“E adesso che abbiamo visto il video di lancio del Meeting cosa facciamo?”

“Ma che cosa bisogna produrre per il Meeting quest’anno?”

Se ti sei posto anche tu queste o altre domande, sei nel posto giusto!

Di seguito alcune Frequently Asked Question (domande poste frequentemente) che potranno aiutarti.

 

“Come facciamo ad avere il tempo per fare il percorso nelle parrocchie e poi fare sintesi nella macrozona e quindi realizzare un prodotto entro il 6 Giugno?”

La cosa importante è iniziare un percorso, soprattutto in parrocchia, nel quale tutti si sentano coinvolti. Un processo che è già parte del Meeting. Portare le proprie riflessioni al livello macrozonale e diocesano è un’opportunità di condivisione e di sentirsi una grande famiglia. Il percorso è il prodotto più bello che, anche semplicemente con qualche parola, può essere condiviso e raccontato.

“Ma come facciamo a far vivere il meeting a un gruppo di adultissimi?”
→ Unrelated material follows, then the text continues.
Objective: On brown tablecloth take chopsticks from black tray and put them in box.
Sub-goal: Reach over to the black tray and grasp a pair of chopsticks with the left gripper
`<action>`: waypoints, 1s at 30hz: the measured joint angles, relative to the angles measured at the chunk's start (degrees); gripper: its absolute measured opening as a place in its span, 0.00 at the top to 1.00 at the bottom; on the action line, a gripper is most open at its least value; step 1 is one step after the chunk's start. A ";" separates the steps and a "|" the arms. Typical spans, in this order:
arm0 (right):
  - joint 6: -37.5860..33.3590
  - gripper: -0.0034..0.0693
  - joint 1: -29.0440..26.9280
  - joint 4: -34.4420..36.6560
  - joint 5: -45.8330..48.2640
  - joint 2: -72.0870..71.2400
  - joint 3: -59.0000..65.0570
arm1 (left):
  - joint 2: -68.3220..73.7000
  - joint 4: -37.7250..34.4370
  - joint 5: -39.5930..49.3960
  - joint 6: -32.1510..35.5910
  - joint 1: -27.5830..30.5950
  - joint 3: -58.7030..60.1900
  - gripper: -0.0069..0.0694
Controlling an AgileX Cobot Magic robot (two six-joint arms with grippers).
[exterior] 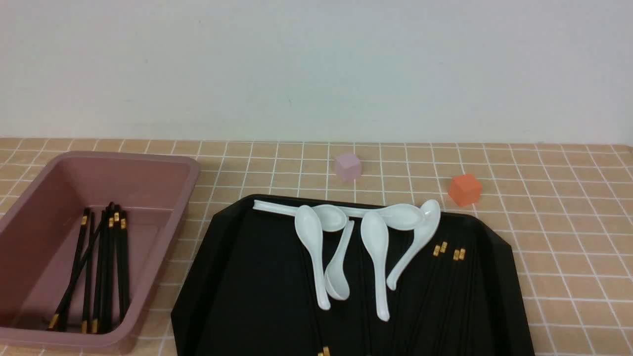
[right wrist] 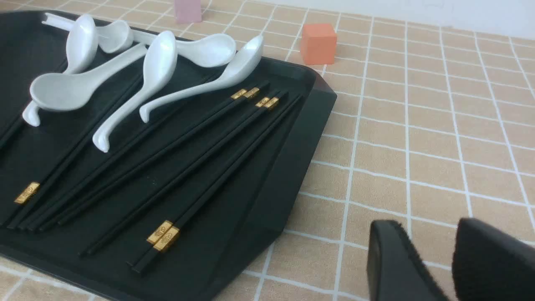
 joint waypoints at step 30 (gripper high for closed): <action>0.00 0.62 0.00 0.00 0.00 0.00 0.00 | 0.00 0.00 0.00 0.00 0.00 0.00 0.84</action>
Con un po’ di creatività per far sentire anche gli adulti parte importante di questa festa delle relazioni rinnovate. Portando alla loro casa il materiale distribuito dal settore adulti, facendo una telefonata, andando a trovarli (nel rispetto delle norme) portando un biglietto di saluti di tutta l’AC, facendo un’intervista per farsi raccontare le cose belle che hanno fatto nell’associazione e le persone belle che hanno incontrato, facendogli vedere il video del Meeting su YouTube…..

“E se il prodotto della macrozona non è “presentabile”?”

L’estetica del prodotto finale delle macrozone è la cosa meno importante. Se c’è stato un cammino, se si sono condivise idee ed esperienze, anche i semplici “appunti di viaggio” sono un prodotto bello da condividere. Poi il Centro Diocesano saprà valorizzare e raccontare tutti i contributi.

“Il 6 giugno in parrocchia dobbiamo essere tutti in presenza?”

Assolutamente sì, per vivere e celebrare al meglio il Meeting.

“La parte di festa che caratterizza un vero Meeting dove la troviamo?”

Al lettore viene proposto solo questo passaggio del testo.